Pull each line containing "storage" from the data.

**********

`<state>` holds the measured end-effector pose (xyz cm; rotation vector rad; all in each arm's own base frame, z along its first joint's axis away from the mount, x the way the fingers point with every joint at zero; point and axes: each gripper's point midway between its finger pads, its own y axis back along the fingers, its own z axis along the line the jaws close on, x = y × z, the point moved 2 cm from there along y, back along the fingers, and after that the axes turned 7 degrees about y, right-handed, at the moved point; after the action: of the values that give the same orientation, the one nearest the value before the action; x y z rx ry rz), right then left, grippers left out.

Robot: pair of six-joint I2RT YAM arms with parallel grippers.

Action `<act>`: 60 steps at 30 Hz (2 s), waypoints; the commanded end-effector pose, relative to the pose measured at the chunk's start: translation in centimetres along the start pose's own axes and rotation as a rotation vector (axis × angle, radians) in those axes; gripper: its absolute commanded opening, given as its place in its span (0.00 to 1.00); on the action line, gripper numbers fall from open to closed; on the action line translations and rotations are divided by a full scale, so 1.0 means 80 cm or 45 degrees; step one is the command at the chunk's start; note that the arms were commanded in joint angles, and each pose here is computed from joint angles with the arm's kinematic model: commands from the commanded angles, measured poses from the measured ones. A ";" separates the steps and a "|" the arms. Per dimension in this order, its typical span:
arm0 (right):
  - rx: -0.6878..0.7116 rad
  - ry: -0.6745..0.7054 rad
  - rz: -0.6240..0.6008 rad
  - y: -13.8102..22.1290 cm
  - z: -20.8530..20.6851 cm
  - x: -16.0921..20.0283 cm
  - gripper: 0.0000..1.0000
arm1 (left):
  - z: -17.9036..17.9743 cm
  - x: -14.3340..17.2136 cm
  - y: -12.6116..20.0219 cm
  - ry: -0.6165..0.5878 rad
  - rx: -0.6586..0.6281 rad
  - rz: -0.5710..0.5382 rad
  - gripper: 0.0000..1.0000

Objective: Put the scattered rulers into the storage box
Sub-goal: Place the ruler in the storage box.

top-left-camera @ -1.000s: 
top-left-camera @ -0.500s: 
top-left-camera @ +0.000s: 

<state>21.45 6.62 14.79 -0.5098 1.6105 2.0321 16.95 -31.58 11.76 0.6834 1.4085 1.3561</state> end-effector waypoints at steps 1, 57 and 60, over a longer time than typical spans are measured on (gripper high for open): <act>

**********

=== EXERCISE SOLUTION ===
Objective: Put the scattered rulers into the storage box
Sub-goal: Place the ruler in the storage box.

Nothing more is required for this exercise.